In a recent decision1 the Supreme Court of British Columbia set aside and declared invalid an annual general meeting of shareholders and the resolutions passed at the meeting following a proxy fight between management and dissident shareholders. The Court found that management’s proxy solicitation firm had improperly executed proxies on behalf of shareholders based on instructions given by telephone to representatives of the proxy solicitation firm (the “TeleVote System”). The Court concluded that the TeleVote System failed to provide a contemporaneous, reliable and verifiable record of proxies and voting instructions with the result that the use of such asystem was oppressive to shareholders.
The Court’s decision arose in the context of a proxy fight between the incumbent slate of directors of Mosquito Consolidated Gold Mines Limited (“Mosquito”) and a dissident slate lead by two former directors of Mosquito. While in many cases the process goes sideways through illegal solicitation allegations, in this instance each side delivered information circulars to shareholders and engaged proxy solicitation firms to solicit proxies from shareholders.
Management’s proxy solicitation firms offered telephone and internet voting using a unique control number found on a shareholder’s proxy or voting information form. In addition, management’s firm used the TeleVote System.
Under this system, a call centre was established in which representatives of management’s solicitation firm telephoned registered shareholders and non‐objecting beneficial owners of shares to solicit their votes for the management slate. The call centre operators were permitted to accept verbal instructions from individuals and to execute proxies on their behalf.

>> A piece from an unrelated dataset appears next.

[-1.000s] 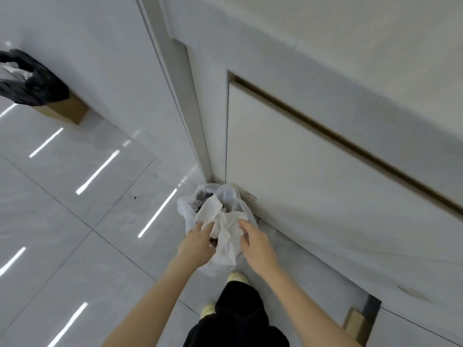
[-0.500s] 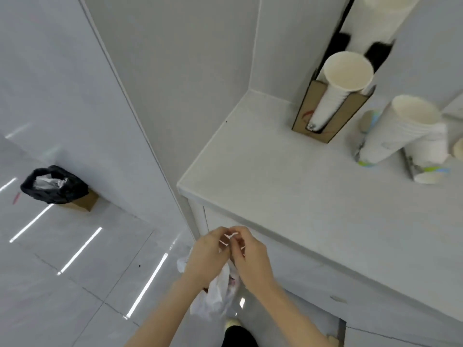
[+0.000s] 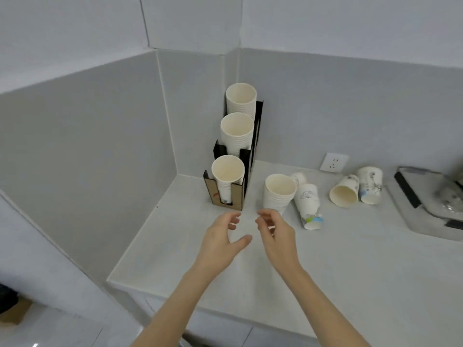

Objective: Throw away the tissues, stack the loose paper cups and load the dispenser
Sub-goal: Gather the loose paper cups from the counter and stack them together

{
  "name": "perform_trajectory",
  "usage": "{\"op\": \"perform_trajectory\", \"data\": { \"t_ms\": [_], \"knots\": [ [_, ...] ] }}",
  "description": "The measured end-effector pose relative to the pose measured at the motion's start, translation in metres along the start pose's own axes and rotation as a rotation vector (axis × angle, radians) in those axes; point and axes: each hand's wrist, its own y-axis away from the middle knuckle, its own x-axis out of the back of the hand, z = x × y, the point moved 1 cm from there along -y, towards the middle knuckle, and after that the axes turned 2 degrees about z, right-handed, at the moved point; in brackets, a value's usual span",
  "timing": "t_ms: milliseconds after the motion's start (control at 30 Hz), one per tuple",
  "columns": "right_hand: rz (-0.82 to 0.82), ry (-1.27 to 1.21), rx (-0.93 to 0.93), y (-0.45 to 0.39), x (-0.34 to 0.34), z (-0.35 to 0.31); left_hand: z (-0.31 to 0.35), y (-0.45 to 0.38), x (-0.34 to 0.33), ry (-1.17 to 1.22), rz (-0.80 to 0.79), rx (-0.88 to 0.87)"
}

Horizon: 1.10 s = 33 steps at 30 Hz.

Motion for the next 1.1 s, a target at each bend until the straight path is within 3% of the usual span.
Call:
{"op": "perform_trajectory", "data": {
  "t_ms": [233,500,733,933,1100],
  "knots": [
    [0.135,0.035,0.022,-0.082,0.071,0.028,0.034,-0.067,-0.055,0.009,0.027,-0.012],
    [-0.053,0.54,-0.117,-0.159,0.098,0.113,0.044,-0.122,-0.097,-0.027,0.02,0.051],
    [-0.165,0.755,-0.448,-0.174,0.089,0.169,0.031,-0.142,-0.122,-0.076,0.057,0.09],
    [-0.101,0.561,-0.592,-0.167,0.089,0.178,0.021,-0.15,-0.129,-0.011,0.09,0.119],
    [0.186,0.104,-0.383,-0.182,0.11,0.131,0.016,-0.154,-0.127,0.039,0.126,0.134]
  ]
}}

At Mosquito’s shareholder meeting, the validity of the proxies obtained through the use of the TeleVote System was challenged by the dissident slate but the Chair of meeting ruled that the proxies were valid. The shareholder vote was in favour of the management slate, albeit by a narrow margin. Had the proxies obtained through the TeleVote System been excluded, the dissident slate would have been elected.
Oral Instructions by Telephone Not Standard Practice
A company controlled by one of the members of the dissident slate filed an application seeking a declaration that Mosquito’s annual general meeting was conducted in a manner that was oppressive to it as a shareholder of Mosquito, and orders nullifying the resolutions passed at the meeting and requiring a new shareholder meeting to be held.
In granting the application, the Court held that while Mosquito shareholders had a reasonable expectation that their proxies would be solicited by telephone, they did not reasonably expect that their proxies would be sought and votes cast at the same time. This process departed from the standard commercial practice of voting methods for shareholder meetings under securities instruments and the Securities Transfer Association of Canada Protocol. Moreover, the use of the TeleVote System was not disclosed in management’s information circular together with the other specified voting methods, including delivering a proxy by mail, hand or fax or appointing a different proxy holder by mail or through the internet.
Lack of Verification and Safeguards
While the Court noted that the use of telephone solicitation systems are a legitimate attempt to streamline shareholder proxy solicitations and the absence of guidelines does not automatically disqualify the use of such systems, it identified several problems with the use of the TeleVote System in the context of the battle for control of the board of directors of Mosquito. In particular, the Court criticized, amongst other deficiencies:
• The acceptance of oral instructions without an immediate link to a verifiable, written confirmation;
• The absence of a unique identifier to ensure the identity of the individual giving instructions;
• The failure by management to make prior disclosure of the use of the TeleVote System;
• The lack of sufficient safeguards to ensure that votes were taken in a manner that allows the shareholder to make his or her choices privately, on a fully informed basis and without undue pressure from a proxy solicitor; and,
• The imbalance between the use of the TeleVote System by the management slate where the dissident slate used the traditional proxy solicitation process.
Ultimately, the Court concluded that the use of the TeleVote System constituted oppressive and unfairly prejudicial conduct and impaired the right of shareholders to a fair and transparent voting process.
In the event an incumbent slate of directors finds itself in a proxy contest, the management slate must ensure that the proxy solicitation tactics used by its proxy solicitors are fully disclosed in management’s information circular and that such tactics will produce verifiable and reliable results. The failure to ensure that sufficient safeguards exist risks invalidating the election of directors and other shareholder business at an otherwise valid shareholder meeting.